◆ **What is expected**: Only one stretch of the data below is wanted: the lines starting at the one with "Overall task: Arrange" and ending at the one with "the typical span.", both included, given again exactly.

(Stored entries)
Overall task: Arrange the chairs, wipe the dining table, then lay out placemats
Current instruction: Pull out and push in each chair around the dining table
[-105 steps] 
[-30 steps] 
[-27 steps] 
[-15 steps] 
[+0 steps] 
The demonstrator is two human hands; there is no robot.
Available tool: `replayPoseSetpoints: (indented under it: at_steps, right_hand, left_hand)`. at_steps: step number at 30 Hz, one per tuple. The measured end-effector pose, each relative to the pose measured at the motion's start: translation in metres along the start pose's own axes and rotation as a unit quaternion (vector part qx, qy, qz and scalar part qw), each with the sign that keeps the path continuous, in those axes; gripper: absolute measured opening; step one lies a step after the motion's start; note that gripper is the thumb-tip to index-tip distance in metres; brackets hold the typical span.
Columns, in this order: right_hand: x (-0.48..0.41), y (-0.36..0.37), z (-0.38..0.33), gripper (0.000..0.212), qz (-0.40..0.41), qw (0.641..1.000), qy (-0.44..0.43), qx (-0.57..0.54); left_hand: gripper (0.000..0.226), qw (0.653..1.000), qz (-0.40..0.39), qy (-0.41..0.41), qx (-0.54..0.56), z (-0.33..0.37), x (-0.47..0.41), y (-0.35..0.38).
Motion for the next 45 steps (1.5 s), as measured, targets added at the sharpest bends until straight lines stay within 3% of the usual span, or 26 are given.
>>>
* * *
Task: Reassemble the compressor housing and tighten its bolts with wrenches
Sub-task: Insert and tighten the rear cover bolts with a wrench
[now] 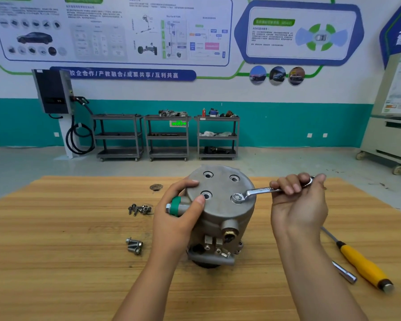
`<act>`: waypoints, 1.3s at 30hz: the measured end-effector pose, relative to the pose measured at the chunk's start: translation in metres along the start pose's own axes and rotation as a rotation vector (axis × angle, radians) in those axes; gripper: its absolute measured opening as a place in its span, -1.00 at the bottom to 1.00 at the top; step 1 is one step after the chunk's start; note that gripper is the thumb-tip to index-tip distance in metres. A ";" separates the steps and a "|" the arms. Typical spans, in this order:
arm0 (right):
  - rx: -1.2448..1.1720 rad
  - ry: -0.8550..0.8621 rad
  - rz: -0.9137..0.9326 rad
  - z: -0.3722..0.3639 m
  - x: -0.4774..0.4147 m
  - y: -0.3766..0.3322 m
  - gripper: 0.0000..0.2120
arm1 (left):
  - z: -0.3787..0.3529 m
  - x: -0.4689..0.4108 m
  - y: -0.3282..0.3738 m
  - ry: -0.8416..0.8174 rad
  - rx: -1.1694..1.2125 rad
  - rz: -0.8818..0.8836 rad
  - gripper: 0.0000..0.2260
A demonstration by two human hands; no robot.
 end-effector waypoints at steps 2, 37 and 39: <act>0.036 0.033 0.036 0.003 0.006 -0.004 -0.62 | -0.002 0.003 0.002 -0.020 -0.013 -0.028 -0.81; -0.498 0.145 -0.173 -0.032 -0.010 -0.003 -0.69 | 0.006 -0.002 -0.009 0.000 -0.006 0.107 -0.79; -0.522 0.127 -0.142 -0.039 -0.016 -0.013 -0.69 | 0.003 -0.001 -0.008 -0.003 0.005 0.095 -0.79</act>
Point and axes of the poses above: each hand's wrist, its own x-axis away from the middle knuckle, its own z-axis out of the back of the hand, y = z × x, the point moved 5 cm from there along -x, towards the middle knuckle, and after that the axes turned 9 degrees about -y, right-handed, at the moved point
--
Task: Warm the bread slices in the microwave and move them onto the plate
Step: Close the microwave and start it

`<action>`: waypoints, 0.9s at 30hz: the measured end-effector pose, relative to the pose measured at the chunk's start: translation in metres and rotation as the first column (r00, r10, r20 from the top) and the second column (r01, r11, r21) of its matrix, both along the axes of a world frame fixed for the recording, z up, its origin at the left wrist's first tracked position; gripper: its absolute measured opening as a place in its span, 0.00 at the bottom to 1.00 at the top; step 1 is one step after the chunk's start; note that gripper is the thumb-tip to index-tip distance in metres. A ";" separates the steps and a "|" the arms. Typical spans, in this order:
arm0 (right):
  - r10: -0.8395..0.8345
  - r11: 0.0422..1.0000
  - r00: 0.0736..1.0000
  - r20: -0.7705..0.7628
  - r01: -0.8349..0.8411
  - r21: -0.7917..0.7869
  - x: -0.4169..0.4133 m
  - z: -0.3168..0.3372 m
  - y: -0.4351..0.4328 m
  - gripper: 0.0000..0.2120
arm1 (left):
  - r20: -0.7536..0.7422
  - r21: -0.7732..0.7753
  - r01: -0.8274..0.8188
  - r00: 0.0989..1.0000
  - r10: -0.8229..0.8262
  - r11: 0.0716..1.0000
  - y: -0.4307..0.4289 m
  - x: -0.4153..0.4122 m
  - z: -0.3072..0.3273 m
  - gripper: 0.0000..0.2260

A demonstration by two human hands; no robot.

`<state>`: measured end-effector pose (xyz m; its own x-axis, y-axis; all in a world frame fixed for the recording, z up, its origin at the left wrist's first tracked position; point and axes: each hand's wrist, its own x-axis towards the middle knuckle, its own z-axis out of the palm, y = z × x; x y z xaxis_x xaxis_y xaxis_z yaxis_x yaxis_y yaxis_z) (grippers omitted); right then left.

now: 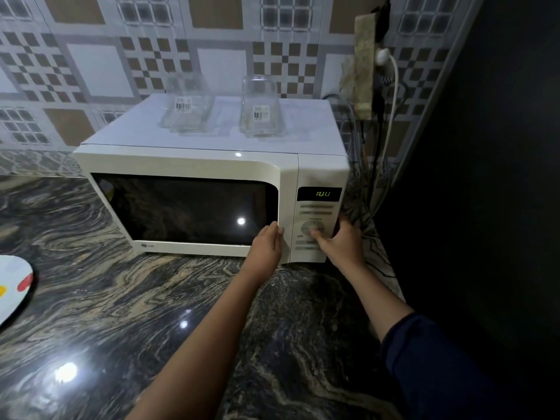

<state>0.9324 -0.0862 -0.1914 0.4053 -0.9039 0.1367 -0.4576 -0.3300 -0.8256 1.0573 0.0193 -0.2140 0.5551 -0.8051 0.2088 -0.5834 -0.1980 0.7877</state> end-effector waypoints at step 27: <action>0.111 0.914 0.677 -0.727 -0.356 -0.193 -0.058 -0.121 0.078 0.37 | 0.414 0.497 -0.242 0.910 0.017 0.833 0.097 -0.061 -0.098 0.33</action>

◆ **Solution to this exercise**:
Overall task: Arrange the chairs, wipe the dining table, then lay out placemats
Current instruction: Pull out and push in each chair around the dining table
[-105 steps] 
[-30 steps] 
[-27 steps] 
[-15 steps] 
[+0 steps] 
The demonstrator is two human hands; there is no robot.
Available tool: `replayPoseSetpoints: (indented under it: at_steps, right_hand, left_hand)`. at_steps: step number at 30 Hz, one per tuple. The measured end-effector pose, each relative to the pose measured at the motion's start: translation in metres along the start pose's own axes and rotation as a unit quaternion (vector part qx, qy, qz and scalar part qw), each with the sign that keeps the path continuous, in those axes; gripper: absolute measured opening; step one lies a step after the motion's start; note that gripper is the thumb-tip to index-tip distance in metres; brackets hold the typical span.

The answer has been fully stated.